Bayesian learning of sparse gene regulatory networks

Differential equations (DEs) have been the most widespread formalism for gene regulatory network (GRN) modeling, as they offer natural interpretation of biological processes, easy elucidation of gene relationships, and the capability of using efficient parameter estimation methods. However, an important limitation of DEs is their requirement of O(d2) parameters where d is the number of genes modeled, which often causes over-parameterization for large d, leading to the over-fitting of data and dense parameter sets that are hard to interpret.This paper presents the first effort to address the over-parameterization problem by applying the sparse Bayesian learning (SBL) method to sparsify the GRN model of DEs. SBL operates on the parsimony principle, with the objective to reduce the number of effective parameters by driving the redundant parameters to zero.

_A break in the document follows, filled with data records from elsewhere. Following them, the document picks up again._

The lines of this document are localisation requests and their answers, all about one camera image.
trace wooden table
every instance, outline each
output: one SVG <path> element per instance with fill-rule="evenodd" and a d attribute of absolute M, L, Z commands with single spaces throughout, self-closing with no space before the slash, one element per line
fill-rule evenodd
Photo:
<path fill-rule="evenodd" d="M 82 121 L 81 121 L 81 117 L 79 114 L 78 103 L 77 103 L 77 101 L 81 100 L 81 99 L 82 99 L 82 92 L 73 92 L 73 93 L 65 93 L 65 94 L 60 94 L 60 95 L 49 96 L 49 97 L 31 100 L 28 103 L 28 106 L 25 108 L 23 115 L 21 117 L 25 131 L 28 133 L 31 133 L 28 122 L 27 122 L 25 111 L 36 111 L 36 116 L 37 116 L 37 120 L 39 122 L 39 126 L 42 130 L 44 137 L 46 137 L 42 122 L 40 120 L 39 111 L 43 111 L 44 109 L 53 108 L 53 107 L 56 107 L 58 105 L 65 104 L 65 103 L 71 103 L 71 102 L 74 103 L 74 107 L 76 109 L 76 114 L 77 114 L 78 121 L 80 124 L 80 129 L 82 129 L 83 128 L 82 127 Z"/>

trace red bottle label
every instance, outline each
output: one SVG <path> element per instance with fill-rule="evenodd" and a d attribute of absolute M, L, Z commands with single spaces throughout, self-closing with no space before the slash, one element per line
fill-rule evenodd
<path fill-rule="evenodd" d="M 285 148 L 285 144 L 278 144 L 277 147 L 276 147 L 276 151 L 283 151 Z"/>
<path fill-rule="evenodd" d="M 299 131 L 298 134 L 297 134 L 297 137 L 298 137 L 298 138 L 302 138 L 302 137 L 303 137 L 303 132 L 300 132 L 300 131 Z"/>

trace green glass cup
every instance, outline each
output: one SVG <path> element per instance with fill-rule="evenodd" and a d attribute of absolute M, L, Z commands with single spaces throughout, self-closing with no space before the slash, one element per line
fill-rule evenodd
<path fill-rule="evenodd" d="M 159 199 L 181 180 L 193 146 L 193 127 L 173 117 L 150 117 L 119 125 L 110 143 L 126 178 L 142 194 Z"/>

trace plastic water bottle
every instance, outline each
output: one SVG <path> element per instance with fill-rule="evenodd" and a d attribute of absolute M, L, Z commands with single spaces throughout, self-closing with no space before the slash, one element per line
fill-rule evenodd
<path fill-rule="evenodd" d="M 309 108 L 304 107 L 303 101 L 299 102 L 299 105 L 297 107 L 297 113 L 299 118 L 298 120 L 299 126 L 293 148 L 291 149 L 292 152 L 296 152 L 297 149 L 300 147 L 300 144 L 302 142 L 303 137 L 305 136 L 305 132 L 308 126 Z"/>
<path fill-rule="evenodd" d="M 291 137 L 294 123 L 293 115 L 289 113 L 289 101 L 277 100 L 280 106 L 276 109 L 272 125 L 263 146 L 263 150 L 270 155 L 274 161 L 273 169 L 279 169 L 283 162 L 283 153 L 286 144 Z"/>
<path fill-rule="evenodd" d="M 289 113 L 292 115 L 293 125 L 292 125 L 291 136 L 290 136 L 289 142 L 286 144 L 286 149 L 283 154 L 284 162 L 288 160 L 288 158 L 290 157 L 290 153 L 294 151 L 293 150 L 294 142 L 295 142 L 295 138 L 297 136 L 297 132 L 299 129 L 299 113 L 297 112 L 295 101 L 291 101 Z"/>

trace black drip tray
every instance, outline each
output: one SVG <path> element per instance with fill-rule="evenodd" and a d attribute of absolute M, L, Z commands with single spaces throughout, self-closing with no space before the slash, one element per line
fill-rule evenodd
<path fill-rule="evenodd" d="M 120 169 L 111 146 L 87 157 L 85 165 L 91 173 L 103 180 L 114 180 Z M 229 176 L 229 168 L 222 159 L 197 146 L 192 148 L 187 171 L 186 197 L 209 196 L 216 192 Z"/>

The resulting sparse parameter set offers three important advantages for GRN inference: first, the inferred GRNs are more plausible, since the biological counterparts are known to be sparse; second, gene relationships can be more easily elucidated from sparse sets than from dense sets; and third, the solutions become more optimal and consistent, due to the reduction in the volume of solution space. Experiments are conducted on the yeast Saccharomyces cerevisiae time-series gene expression data, in which known regulatory events related to the cell cycle G1/S phase are reliably reproduced.